* _WHAT IS BEING ASKED_:
Would you filter these records and copy every line that has the word "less"?

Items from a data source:

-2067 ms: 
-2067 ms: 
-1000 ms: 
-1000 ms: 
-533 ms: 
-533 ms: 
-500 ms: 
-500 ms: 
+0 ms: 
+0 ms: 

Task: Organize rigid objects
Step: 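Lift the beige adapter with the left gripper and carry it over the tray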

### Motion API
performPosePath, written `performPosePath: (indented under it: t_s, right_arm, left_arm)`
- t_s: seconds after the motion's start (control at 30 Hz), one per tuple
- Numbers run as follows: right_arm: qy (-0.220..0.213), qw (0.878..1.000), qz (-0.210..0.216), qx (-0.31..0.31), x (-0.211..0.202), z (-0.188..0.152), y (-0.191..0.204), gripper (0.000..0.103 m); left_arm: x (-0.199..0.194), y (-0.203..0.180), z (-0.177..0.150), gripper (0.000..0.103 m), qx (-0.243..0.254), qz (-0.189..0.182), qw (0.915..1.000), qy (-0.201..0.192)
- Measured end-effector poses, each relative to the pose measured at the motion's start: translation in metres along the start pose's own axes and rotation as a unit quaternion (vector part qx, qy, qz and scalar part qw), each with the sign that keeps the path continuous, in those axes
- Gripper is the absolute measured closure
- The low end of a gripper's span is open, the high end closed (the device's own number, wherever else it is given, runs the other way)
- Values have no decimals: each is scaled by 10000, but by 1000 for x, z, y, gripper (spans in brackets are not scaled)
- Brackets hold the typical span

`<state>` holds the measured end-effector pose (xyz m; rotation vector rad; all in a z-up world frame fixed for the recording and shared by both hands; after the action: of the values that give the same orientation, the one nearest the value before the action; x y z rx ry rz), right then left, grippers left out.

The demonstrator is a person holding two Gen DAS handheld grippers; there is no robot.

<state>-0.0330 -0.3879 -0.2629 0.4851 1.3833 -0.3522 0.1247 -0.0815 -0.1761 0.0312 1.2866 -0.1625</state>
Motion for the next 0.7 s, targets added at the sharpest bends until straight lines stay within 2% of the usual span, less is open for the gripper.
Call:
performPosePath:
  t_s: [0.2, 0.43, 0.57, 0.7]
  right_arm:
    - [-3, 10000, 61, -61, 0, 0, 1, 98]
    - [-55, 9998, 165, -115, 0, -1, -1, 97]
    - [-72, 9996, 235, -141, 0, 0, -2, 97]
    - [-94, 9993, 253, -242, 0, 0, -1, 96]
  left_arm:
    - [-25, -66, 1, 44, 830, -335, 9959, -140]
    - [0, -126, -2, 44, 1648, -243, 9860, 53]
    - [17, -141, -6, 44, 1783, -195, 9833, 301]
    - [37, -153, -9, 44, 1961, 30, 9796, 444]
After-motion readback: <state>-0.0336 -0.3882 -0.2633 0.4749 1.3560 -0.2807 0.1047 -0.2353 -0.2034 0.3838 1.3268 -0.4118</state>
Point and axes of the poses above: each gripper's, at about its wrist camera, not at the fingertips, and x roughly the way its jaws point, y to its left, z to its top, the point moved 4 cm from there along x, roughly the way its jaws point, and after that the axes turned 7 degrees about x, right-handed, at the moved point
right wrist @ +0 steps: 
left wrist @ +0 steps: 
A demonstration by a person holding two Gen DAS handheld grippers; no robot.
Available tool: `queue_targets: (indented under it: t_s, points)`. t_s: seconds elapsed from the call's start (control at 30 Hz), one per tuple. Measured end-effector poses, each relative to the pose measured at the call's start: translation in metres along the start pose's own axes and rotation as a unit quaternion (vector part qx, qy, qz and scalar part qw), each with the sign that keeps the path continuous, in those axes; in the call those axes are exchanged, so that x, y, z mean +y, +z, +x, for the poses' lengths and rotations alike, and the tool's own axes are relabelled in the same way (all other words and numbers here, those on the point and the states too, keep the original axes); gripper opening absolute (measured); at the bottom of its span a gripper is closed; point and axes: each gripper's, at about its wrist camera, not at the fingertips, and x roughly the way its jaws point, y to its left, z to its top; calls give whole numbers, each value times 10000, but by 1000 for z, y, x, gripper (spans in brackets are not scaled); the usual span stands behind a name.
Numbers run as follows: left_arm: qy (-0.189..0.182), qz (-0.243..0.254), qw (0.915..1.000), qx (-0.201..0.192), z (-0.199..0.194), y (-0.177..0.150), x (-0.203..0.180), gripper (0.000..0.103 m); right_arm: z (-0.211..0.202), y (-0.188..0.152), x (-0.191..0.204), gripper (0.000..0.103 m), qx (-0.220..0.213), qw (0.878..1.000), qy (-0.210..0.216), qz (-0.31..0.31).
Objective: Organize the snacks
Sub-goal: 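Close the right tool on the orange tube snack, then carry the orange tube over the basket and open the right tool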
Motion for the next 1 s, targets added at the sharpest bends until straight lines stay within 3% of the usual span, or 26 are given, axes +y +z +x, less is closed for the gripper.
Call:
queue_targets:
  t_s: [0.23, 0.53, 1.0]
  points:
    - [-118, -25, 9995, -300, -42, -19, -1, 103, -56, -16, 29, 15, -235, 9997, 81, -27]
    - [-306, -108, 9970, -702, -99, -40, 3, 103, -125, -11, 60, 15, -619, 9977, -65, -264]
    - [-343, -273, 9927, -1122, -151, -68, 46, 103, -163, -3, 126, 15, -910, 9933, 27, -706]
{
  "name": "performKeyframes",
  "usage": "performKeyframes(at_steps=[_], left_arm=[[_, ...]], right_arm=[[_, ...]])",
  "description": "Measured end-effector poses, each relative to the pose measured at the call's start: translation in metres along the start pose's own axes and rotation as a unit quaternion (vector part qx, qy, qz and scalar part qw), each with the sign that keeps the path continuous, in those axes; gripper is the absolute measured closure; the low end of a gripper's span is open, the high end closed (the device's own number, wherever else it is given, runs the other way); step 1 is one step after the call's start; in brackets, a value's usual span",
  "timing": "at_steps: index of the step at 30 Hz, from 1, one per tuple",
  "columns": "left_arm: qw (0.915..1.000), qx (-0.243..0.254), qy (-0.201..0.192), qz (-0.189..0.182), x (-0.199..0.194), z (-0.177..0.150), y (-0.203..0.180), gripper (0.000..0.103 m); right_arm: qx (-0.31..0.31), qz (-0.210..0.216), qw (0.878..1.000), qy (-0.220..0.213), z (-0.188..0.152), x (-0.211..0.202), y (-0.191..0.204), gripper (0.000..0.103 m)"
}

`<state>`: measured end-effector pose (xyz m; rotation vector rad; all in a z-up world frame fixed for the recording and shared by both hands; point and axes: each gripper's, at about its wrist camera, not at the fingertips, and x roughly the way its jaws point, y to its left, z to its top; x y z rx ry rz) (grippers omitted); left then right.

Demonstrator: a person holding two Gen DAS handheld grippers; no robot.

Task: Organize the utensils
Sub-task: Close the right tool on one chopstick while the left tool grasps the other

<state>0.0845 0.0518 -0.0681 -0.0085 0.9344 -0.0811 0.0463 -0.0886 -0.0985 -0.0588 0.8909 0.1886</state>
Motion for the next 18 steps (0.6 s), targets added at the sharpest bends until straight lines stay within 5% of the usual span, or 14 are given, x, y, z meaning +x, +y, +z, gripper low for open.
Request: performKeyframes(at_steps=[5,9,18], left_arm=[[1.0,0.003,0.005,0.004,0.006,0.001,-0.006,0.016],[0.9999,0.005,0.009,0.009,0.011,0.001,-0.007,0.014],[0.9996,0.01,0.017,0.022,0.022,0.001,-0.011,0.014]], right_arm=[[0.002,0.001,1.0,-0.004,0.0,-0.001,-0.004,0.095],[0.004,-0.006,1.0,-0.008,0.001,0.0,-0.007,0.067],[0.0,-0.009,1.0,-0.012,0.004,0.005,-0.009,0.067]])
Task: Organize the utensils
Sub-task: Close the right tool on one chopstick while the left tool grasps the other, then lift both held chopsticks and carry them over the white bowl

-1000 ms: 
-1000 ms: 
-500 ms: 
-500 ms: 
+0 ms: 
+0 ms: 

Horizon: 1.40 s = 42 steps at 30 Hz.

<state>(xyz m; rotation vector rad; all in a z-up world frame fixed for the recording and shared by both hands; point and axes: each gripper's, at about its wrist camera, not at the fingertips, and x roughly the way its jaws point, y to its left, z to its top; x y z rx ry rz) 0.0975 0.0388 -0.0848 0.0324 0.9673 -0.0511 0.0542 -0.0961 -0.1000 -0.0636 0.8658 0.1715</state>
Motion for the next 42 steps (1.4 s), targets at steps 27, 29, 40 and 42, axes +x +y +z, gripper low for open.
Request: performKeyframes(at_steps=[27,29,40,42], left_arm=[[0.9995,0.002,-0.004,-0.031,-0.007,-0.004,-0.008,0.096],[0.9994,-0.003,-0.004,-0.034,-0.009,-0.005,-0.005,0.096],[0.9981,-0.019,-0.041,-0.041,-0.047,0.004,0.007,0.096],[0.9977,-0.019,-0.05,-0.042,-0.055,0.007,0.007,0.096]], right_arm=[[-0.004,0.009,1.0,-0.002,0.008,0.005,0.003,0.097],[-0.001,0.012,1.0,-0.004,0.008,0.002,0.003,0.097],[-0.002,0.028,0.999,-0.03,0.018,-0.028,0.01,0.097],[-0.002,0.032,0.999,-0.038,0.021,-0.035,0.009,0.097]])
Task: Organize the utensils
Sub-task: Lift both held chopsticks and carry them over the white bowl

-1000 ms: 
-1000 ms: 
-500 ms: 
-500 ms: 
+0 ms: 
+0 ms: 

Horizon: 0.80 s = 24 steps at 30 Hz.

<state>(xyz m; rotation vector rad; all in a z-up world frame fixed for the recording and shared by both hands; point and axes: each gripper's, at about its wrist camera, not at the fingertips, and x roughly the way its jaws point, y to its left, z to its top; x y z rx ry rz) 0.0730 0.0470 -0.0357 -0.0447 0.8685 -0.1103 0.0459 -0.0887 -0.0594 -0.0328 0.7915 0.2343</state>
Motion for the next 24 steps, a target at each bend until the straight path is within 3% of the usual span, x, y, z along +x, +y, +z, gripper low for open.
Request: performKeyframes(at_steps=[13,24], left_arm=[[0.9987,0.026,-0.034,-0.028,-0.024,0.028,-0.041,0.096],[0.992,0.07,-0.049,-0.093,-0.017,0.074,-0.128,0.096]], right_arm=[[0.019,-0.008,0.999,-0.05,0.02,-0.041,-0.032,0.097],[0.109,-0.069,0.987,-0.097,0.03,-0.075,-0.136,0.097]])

* _WRITTEN REPLY_:
Motion for the next 0.7 s, targets added at the sharpest bends until straight lines stay within 2% of the usual span, less is open for the gripper.
Motion for the next 1 s, targets added at the sharpest bends until straight lines stay within 3% of the usual span, or 26 are given, axes +y +z +x, less is closed for the gripper.

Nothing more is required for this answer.